Brion Vibber <brion <at> pobox.com> writes:
[parts elided for brevity]
If your site doesn't appear to violate the content
license, and
you follow earlier suggestions about caching data (preferably
backed by your own local copy to begin with) and you limit your
hit rate and don't abuse our search engine or other tools, you
probably won't get blocked.
I have been scrupulously careful about the license terms, and even
provide a link (and suggestion text for it), on every page, to the
Wikimedia Foundation fund-raising page. (Incidentally, I repeat
that this is not a dead-exact mirror, in that each topic page also
includes the dmoz links, if any can be found, for that topic, thus
providing--so far as I can determine--a unique value-added page.)
I also have in place (beside a Crawl-delay: 5 statement in the
robots.txt file) a throttler that blocks any entity trying to
exceed thast 5-second limitation for longer than a half minute or
so, so as to keep ill-behaved searchbots (or email harvesters) from
rapid attacks.
We run our web site, not yours, and if our system
administrators
feel your site's eating more load than it should it may well get
cut off at some point.
I understand and completely agree. Had I known any of this before
starting up, I would have gone about things in a very different
manner. My problem--not, I agree, yours, but I am just *asking*
for a little help, not trying to demand anything--is not that I
don't want to or won't convert to a local system using database
dumps; I will, _but_ this is an ongoing project, and it will no
doubt take me some little time to learn enough to set up and
operate a database system and the associated software, matters of
which I am at present wholly ignorant.
A general recommendation for remote loading: if
you're not
already doing this, always use a relevant user-agent string which
identifies your site well enough that the other site's admins can
find and contact you. (Including an e-mail address is strongly
recommended; an URL might be insufficient if your site is being
slashdotted or DoSed.)
Thank you for the idea; I have now added a "From: " header giving
my email.
So, again, I wonder if, should I manage to quickly adapt or invent
a usable parser and take files "on demand" (as visitors hit a
topic) purely via XML, at least for the time--which could be a
while--that a crash course in database management and some
associated things takes me, would I be allowed to operate?

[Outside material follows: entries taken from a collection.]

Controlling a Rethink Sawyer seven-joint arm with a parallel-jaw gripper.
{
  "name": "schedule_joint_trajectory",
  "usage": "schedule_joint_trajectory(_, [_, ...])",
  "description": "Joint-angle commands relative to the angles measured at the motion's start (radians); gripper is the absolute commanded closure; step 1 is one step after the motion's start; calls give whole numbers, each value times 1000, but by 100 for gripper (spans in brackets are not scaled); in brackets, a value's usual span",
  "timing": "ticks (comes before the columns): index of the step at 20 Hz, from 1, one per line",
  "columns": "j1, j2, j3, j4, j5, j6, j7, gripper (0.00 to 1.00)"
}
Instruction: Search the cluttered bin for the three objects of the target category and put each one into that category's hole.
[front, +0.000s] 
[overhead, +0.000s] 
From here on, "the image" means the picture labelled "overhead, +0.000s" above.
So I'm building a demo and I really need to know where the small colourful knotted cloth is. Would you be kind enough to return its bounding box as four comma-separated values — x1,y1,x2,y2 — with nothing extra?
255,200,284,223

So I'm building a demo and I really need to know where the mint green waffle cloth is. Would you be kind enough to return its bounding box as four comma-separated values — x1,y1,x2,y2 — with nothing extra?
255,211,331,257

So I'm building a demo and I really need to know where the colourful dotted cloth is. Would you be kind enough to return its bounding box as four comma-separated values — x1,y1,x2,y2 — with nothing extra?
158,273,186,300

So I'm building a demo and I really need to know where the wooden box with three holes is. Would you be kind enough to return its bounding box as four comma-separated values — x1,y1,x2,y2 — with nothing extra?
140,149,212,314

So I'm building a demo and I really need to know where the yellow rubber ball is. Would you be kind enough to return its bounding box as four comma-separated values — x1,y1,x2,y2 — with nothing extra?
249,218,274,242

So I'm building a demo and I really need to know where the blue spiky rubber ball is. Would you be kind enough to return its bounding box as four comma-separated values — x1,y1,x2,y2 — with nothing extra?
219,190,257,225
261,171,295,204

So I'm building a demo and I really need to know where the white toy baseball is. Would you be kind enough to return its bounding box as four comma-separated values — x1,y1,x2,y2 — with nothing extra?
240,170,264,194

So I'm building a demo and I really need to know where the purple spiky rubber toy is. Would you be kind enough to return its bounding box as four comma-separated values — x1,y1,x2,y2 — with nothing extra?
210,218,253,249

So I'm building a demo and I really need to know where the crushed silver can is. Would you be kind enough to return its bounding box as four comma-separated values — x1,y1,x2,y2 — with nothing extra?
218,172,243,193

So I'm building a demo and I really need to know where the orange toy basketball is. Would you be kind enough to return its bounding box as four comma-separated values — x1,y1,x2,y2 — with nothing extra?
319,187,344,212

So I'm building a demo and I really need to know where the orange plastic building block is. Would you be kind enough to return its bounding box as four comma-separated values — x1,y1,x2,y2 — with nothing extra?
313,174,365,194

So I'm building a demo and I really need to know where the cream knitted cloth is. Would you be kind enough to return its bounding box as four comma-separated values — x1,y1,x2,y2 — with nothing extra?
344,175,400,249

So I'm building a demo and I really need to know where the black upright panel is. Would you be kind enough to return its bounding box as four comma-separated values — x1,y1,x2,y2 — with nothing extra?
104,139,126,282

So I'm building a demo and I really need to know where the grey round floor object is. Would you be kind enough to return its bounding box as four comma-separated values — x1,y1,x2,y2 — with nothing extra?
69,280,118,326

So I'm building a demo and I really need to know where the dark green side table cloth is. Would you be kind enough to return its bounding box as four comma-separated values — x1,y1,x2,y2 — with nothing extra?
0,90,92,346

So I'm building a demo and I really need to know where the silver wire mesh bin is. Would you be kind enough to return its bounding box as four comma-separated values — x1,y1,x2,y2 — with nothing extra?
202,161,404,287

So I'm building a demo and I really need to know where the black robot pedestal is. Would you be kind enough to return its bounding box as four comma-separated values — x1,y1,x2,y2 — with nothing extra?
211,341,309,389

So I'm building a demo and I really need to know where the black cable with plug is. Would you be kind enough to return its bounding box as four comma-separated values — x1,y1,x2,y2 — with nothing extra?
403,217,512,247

I have begun working on such a parser (I discovered that trying to
adapt the existing ones is likely more work than starting anew); I
have asked the sysadmin I first dealt with, via email, if I could
have a "grace period" of about a week to continue as I have been
for the past several months while I develop and test a parser and
switch to XML exports, after which I will begin trying to set up a
full dump-based back end, which, as I say, will be quite a learning
process. But I thought it best to also make that request here, so
as to not seem to be trying to go around the community in any way.

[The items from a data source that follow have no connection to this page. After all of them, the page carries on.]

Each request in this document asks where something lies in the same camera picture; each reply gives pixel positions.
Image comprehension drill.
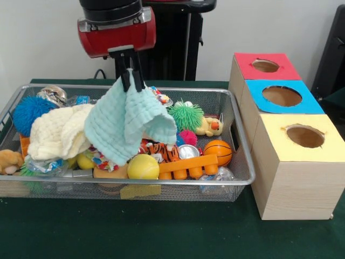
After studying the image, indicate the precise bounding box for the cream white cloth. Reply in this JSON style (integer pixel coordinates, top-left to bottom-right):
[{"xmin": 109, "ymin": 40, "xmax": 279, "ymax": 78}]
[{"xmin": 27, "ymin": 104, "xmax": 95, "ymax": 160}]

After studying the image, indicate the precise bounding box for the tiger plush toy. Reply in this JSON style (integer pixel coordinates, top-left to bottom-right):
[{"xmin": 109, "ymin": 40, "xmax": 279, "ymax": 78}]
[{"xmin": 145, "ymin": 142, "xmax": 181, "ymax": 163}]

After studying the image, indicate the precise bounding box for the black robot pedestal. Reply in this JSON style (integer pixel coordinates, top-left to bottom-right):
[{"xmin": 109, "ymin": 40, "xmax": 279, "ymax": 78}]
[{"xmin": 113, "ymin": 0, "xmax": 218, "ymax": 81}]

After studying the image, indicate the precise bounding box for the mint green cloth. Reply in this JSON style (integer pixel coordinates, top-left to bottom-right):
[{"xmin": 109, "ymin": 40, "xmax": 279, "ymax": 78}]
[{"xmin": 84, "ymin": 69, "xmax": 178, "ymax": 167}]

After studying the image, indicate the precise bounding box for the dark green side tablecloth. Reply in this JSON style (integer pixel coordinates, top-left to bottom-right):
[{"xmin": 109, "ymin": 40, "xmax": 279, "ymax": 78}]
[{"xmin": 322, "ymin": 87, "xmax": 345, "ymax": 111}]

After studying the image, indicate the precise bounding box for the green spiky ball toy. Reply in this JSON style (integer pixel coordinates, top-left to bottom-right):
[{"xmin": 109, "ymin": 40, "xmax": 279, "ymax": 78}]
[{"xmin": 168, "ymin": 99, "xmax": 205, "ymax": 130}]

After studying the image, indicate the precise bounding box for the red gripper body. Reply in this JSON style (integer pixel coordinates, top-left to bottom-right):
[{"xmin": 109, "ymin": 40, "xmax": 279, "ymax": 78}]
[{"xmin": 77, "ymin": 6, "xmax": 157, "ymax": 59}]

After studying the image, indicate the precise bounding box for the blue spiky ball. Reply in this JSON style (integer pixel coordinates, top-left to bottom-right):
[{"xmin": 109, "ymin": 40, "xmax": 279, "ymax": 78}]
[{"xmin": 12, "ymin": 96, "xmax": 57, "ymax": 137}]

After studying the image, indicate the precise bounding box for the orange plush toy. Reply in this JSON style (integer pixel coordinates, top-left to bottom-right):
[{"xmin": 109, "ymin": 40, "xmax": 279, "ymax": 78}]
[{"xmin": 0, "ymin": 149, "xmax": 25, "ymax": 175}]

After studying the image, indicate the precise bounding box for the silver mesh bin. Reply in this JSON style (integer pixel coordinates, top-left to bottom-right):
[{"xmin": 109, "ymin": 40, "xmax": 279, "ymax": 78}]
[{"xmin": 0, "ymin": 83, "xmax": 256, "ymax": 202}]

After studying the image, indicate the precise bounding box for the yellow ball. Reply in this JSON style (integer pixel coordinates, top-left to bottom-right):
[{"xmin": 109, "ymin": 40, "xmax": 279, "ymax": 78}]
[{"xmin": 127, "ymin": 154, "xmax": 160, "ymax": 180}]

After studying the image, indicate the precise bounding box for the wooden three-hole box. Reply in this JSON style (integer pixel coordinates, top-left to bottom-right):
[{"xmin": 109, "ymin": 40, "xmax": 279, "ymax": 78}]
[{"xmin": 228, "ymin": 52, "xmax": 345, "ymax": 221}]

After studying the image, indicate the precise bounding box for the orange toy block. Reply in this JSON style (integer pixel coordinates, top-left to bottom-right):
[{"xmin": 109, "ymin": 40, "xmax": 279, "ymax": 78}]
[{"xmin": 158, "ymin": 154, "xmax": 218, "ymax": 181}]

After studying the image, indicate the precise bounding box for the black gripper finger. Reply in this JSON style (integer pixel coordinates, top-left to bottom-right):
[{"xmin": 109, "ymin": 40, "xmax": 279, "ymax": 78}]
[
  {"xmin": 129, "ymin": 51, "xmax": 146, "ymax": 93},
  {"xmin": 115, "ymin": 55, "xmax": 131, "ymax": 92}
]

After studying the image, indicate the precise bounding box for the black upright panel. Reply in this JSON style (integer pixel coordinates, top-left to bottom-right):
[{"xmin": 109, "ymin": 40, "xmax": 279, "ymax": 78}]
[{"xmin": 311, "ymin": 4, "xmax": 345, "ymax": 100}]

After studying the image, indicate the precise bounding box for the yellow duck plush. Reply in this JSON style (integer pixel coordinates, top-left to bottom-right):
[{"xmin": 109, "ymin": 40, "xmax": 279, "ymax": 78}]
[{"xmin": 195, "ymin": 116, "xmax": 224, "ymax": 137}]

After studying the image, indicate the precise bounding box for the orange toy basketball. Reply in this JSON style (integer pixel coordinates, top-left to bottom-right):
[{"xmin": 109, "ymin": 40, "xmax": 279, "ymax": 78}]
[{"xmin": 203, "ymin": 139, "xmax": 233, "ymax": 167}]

Should I be allowed the grace period (I suggested this coming
Friday, but time having gone by, I would ask instead for this
coming Sunday), would someone lift the current block?
I apologize for the time this thread is taking, but I have acted in
good faith, if, it appears, in ignorance. I want to get into full
compliance as soon as I can, but I am praying that I will not be
knocked wholly off the air till I can accomplish that.